Compression Implies Generalization
This work addresses a theoretical gap in understanding generalization for deep learning, offering a framework that applies broadly across machine learning models, though it is incremental in extending existing compression ideas.
The paper tackles the problem of proving generalization bounds for deep neural networks by establishing a compression-based framework that extends previous bounds to hold for the original uncompressed networks, and demonstrates its flexibility by providing simple proofs for strong generalization bounds in Support Vector Machines and Boosting.

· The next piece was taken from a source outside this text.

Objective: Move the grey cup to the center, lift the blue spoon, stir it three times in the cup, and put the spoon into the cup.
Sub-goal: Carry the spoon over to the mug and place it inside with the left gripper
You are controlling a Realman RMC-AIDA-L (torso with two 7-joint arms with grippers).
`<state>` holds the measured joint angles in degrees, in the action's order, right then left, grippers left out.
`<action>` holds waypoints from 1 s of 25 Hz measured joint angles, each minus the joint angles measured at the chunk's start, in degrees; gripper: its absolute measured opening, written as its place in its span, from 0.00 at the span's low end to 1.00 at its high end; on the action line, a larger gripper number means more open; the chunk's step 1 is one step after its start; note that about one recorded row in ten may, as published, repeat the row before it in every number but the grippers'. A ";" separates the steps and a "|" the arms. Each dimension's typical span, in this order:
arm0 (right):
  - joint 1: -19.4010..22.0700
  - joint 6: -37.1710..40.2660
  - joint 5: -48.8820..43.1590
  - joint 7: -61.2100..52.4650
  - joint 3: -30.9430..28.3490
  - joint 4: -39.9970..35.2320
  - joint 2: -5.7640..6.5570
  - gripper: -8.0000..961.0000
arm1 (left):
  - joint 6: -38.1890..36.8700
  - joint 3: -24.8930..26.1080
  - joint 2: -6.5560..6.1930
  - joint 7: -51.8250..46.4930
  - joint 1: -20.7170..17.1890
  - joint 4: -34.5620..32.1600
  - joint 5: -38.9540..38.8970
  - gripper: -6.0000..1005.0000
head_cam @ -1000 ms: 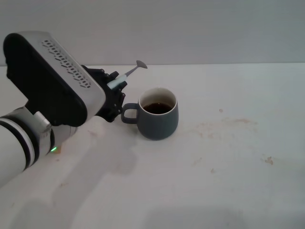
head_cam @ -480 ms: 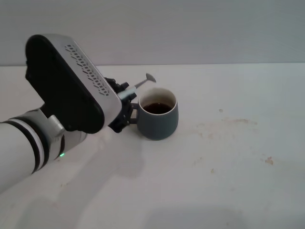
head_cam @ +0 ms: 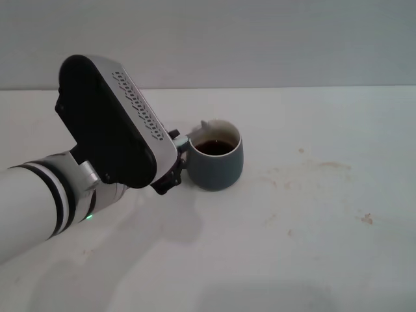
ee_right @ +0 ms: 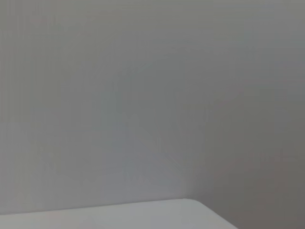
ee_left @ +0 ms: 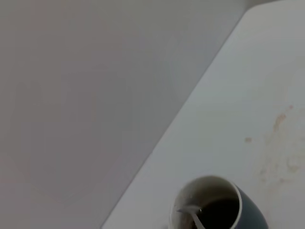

Explaining the surprising generalization performance of deep neural networks is an active and important line of research in theoretical machine learning. Influential work by Arora et al. (ICML'18) showed that, noise stability properties of deep nets occurring in practice can be used to provably compress model representations. They then argued that the small representations of compressed networks imply good generalization performance albeit only of the compressed nets. Extending their compression framework to yield generalization bounds for the original uncompressed networks remains elusive. Our main contribution is the establishment of a compression-based framework for proving generalization bounds. The framework is simple and powerful enough to extend the generalization bounds by Arora et al. to also hold for the original network. To demonstrate the flexibility of the framework, we also show that it allows us to give simple proofs of the strongest known generalization bounds for other popular machine learning models, namely Support Vector Machines and Boosting.